Neil Young: guida all'ascolto di "After the gold rush"

NEIL YOUNG: AFTER THE GOLD RUSH
Reprise Records, agosto 1970
Davvero un periodo d’oro per Neil Young: in meno di un anno due album da solista e la collaborazione a "Déjà Vu" con Crosby, Stills and Nash. "After the Gold Rush" diventerà una vera e propria pietra miliare nella carriera del cantautore canadese e nella storia della musica. Un album dai suoni essenziali, prevalentemente acustici e fatto di atmosfere intime registrato in gran parte nella protettiva dimensione domestica di Topanga nel marzo 1970. Sembra però che i lavori di assemblaggio dei materiali musicali avessero già avuto inizio nell’agosto del 1969. Parte delle ragioni per cui il progetto venne temporaneamente sospeso è da addurre alle lunghe tournée con Crosby, Stills and Nash, con i quali era stato anche a Woodstock in agosto. La voce, spesso al limite tra intonazione e stonatura, conserva un fascino unico sia che canti delle vicende avverse della vita sia dell’amore. Un modello imitatissimo, pure troppo perché spesso imitato male.

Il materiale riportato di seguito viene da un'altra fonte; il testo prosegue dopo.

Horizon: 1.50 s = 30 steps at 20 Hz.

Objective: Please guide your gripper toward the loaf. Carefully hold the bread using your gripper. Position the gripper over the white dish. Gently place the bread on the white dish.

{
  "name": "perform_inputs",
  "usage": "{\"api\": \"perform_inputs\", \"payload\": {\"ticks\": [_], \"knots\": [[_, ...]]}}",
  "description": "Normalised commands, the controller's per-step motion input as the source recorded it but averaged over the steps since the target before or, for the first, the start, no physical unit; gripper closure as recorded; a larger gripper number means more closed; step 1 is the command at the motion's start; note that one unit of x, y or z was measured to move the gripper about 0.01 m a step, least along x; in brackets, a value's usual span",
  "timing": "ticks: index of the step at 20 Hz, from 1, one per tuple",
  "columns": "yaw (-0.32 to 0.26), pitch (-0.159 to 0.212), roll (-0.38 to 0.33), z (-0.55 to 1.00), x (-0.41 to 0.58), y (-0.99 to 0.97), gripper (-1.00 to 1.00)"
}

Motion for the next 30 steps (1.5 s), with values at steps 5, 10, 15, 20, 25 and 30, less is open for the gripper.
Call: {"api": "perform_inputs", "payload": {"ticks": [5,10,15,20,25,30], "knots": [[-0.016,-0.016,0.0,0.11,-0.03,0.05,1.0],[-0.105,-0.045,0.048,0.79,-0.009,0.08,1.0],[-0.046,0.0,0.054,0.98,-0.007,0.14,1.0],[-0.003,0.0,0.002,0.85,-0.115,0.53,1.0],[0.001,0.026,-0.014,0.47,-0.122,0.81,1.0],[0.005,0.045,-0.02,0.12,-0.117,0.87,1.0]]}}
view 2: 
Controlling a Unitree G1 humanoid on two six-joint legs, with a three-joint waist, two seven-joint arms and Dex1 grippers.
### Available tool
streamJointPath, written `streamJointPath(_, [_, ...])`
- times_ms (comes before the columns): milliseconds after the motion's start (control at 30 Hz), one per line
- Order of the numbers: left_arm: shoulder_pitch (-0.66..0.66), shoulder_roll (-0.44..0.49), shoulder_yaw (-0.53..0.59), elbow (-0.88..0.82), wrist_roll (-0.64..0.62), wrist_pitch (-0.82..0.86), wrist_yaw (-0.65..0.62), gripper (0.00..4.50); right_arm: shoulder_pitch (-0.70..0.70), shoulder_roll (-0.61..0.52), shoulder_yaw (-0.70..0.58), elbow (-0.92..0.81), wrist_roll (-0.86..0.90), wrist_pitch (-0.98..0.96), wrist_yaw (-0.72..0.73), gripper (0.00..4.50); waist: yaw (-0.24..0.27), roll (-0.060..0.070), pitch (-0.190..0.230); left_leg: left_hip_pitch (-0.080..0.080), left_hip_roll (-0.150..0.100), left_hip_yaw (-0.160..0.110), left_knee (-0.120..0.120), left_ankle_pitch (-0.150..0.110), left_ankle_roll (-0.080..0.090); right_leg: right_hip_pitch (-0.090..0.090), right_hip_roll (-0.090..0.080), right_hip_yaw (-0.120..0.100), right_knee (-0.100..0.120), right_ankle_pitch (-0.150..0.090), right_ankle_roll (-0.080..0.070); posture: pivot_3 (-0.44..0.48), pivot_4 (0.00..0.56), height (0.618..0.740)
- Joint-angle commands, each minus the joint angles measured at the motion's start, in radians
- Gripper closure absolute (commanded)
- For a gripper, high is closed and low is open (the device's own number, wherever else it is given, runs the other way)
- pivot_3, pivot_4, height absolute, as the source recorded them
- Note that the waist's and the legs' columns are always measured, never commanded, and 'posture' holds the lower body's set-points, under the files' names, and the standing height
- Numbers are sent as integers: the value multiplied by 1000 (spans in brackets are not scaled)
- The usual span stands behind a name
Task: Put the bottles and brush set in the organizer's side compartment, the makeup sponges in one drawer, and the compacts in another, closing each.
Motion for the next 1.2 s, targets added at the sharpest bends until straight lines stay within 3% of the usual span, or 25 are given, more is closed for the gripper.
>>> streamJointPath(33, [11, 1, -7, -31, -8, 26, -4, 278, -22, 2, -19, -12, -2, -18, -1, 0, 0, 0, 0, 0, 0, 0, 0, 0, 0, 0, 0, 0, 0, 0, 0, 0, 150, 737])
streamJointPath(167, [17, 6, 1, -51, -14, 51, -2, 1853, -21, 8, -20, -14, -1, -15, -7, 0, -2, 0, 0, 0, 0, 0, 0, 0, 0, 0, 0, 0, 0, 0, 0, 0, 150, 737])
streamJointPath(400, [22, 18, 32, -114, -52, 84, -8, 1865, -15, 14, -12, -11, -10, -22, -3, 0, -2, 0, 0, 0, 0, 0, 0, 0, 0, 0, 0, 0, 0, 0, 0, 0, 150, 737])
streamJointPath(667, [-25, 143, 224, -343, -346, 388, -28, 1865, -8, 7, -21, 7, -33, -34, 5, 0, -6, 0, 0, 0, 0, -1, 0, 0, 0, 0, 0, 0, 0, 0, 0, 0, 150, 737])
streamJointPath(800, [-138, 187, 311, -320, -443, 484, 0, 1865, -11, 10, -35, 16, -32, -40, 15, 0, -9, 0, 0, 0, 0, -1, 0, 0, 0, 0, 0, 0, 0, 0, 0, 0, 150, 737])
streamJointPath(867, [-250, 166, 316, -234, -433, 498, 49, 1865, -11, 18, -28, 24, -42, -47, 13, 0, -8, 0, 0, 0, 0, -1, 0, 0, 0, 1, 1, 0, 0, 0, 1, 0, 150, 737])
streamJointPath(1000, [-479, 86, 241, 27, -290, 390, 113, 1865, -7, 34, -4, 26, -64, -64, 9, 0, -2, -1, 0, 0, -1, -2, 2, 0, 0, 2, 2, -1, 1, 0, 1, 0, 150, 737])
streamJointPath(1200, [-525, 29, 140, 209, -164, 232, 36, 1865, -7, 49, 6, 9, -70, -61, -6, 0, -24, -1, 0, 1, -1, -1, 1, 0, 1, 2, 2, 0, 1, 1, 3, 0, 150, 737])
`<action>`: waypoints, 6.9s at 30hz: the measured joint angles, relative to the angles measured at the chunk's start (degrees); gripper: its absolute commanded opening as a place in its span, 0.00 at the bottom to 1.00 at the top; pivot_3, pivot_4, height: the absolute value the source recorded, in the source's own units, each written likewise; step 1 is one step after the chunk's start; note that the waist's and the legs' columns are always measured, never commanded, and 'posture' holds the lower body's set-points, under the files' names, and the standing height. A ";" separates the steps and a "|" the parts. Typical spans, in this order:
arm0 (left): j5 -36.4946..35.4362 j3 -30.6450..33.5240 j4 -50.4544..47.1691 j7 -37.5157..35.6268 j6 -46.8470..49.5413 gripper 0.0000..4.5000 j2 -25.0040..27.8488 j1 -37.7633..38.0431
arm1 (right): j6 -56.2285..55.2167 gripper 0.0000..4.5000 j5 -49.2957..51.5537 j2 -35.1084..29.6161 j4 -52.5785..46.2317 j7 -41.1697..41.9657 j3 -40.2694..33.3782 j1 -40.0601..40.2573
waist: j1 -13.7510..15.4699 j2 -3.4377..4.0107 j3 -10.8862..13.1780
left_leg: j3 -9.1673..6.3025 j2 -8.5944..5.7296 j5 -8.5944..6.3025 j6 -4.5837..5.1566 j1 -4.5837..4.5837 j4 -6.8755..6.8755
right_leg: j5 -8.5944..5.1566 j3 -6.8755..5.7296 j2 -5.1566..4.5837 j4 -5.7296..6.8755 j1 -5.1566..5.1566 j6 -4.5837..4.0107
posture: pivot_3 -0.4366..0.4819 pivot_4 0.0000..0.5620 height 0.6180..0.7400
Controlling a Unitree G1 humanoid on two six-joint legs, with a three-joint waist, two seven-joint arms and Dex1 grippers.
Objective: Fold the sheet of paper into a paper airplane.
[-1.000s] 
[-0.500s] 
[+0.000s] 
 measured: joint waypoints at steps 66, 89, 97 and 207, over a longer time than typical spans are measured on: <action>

È comprensibile che tanta originalità possa aver portato anche a un netto rifiuto del modello, come di fatto accadde. Neil Young, come Dylan, racconta le sue storie senza filtri, a volte senza nemmeno porsi il problema delle conseguenze. Così il testo di “Southern Man”, ostile nei confronti dei razzisti del Sud, gli procurò pesanti critiche oltre a una frase derisoria, anche se ironica, nel testo di “Sweet Home Alabama” dei Lynyrd Skynyrd. In "After the Gold Rush" spicca “Don’t Let It Bring You Down” dalla struttura geniale per come sezione A e sezione B sono differenziate da microcambiamenti accordali, che le fanno sfumare l’una dentro l’altra. Il testo è uno dei migliori scritti dal cantautore in quegli anni ed è anche caratterizzato da un gustoso gioco di allitterazioni. Uno dei pilastri della West Coast. Da notare la presenza di Nils Lofgren, allora diciassettenne (!), per la prima volta con Neil Young, alla chitarra e al pianoforte. Sarà l’inizio di una lunga e fruttuosa collaborazione.
Enrico Merlin
Questa scheda è tratta da "1000 dischi per un secolo. 1900-2000", di Enrico Merlin (Il Saggiatore), per gentile concessione dell'autore e dell'editore.
Enrico Merlin, musicista e musicologo, nella composizione e scrittura del volume ha cercato di tracciare la storia della musica occidentale registrata, attraverso la selezione di 1000 opere sonore che fossero innovative in almeno uno dei sei parametri di cui la musica è composta: melodia-armonia-ritmo-timbro-dinamica-espressività. Per ognuna di esse ha realizzato una sorta di guida all'ascolto in cui vengono raccontate le motivazioni per cui quel disco è di fatto una pietra miliare. Mancano diversi dischi famosi, mentre vi sono opere seminali, ma di nicchia, che malgrado uno scarso successo di pubblico hanno lasciato un segno profondo in altri artisti contemporanei o successivi. Le schede non sono quindi delle recensioni, quanto piuttosto dei suggerimenti d'ascolto, dei trampolini di lancio per andare alla scoperta di nuovi mondi sonori e, perché no, trovare qualche conferma.